### [GOAL OF THE EXERCISE]
Restrict the output to the lines below starting at the one that contains "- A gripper" and ending at the one that contains "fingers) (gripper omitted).", and restate them word for word, both ends included.

### [Data records]
++++++

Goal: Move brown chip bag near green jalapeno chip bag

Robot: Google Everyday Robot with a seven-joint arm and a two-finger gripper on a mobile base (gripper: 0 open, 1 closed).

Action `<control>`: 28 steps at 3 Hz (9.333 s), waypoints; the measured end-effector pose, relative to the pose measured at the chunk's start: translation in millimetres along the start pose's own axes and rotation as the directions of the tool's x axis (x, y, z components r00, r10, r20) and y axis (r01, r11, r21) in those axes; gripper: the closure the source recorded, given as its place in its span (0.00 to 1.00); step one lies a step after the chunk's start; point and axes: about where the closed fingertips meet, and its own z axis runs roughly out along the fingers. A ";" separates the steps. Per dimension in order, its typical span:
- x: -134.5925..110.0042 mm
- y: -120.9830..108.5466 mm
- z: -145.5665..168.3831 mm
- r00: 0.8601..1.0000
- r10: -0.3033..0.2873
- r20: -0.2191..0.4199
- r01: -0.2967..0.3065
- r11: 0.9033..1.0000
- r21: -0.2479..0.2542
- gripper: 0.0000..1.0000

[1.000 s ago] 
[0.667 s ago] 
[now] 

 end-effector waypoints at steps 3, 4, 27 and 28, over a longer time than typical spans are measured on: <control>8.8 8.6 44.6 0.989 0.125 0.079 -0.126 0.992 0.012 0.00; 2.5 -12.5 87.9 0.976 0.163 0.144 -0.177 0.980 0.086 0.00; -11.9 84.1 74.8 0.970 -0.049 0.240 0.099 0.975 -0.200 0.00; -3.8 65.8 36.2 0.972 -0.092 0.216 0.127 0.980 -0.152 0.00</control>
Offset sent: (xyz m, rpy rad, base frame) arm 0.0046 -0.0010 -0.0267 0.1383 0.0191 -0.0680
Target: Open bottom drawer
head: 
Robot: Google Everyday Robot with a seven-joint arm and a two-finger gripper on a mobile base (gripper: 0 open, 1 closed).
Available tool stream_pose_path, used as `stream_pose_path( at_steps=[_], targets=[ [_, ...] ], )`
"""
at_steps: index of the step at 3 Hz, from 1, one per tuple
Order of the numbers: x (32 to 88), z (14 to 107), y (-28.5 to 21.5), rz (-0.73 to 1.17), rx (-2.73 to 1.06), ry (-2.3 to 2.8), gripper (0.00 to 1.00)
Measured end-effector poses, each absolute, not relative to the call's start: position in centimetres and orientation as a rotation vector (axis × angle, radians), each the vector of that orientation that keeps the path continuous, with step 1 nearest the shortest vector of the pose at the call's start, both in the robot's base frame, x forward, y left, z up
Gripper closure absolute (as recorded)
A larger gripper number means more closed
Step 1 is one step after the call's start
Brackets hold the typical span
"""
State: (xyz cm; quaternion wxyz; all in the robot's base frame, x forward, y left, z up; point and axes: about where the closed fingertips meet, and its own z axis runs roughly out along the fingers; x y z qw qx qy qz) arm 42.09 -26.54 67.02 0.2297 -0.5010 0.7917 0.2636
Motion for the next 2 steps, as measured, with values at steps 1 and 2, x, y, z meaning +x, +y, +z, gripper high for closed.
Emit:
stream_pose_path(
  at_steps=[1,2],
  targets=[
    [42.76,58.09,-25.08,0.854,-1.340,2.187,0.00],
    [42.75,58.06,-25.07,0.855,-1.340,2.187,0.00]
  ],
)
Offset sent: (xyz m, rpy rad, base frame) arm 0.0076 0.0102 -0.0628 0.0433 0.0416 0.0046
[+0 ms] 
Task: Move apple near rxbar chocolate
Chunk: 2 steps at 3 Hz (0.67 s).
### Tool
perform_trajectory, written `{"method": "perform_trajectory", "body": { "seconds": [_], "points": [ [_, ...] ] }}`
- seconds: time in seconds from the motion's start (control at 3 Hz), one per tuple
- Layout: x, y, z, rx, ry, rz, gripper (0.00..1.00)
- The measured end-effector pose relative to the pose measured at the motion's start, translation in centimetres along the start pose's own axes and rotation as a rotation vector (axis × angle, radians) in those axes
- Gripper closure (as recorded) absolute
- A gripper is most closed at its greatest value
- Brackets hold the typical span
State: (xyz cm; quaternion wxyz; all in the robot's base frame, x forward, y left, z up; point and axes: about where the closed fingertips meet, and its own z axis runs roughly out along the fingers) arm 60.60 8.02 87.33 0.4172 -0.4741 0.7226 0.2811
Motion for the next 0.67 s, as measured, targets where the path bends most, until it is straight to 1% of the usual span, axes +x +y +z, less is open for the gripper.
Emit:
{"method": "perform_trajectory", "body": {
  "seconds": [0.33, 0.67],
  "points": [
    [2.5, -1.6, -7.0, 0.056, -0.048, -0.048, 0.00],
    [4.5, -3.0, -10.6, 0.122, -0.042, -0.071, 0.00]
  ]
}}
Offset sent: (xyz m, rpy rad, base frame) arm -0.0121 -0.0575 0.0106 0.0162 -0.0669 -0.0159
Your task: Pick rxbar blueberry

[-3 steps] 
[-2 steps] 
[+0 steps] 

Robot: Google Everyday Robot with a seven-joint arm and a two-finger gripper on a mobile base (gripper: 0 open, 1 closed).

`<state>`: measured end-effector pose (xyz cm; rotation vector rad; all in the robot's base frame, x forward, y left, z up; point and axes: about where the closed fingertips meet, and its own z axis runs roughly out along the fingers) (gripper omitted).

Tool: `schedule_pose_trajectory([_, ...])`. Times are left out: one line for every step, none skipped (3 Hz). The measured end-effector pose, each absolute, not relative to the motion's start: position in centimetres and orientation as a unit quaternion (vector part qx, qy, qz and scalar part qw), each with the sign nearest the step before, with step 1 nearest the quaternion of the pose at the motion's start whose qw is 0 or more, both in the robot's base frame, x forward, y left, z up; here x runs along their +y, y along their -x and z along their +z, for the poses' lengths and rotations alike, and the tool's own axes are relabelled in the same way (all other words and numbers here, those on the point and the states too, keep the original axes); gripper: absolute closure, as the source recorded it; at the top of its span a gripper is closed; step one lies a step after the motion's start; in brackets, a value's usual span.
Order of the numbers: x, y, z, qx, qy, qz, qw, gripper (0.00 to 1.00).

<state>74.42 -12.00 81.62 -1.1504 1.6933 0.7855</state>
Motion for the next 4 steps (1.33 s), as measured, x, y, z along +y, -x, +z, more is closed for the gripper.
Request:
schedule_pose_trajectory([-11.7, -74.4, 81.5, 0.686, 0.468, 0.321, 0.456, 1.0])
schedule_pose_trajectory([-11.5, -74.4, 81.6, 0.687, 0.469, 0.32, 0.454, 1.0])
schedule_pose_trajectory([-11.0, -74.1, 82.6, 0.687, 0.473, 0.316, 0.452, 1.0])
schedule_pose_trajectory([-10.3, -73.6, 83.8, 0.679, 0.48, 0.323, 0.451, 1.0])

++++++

### [RESULT BELOW]
- A gripper is most closed at its greatest value
- Brackets hold the typical span
State: (xyz cm; quaternion wxyz; all in the robot's base frame, x forward, y left, z up; point and axes: about where the closed fingertips meet, and its own z axis runs roughly out along the fingers) arm 60.60 8.02 87.33 0.4172 -0.4741 0.7226 0.2811
Motion for the next 0.67 s, as measured, targets where the path bends most, until it is straight to 1% of the usual span, axes +x +y +z, less is open for the gripper.
Emit:
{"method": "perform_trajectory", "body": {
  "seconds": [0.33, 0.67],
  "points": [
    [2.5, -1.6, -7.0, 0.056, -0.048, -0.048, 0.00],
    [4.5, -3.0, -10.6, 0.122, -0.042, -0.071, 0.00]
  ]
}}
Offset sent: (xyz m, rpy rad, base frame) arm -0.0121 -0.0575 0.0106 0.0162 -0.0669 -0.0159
Your task: Pick rxbar blueberry

[-3 steps] 
[-2 steps] 
[+0 steps] 

Robot: Google Everyday Robot with a seven-joint arm and a two-finger gripper on a mobile base (gripper: 0 open, 1 closed).

`<state>`: measured end-effector pose (xyz cm; rotation vector rad; all in the robot's base frame, x forward, y left, z up; point and axes: about where the closed fingertips meet, and its own z axis runs roughly out along the fingers) (gripper omitted).

That concludes the output.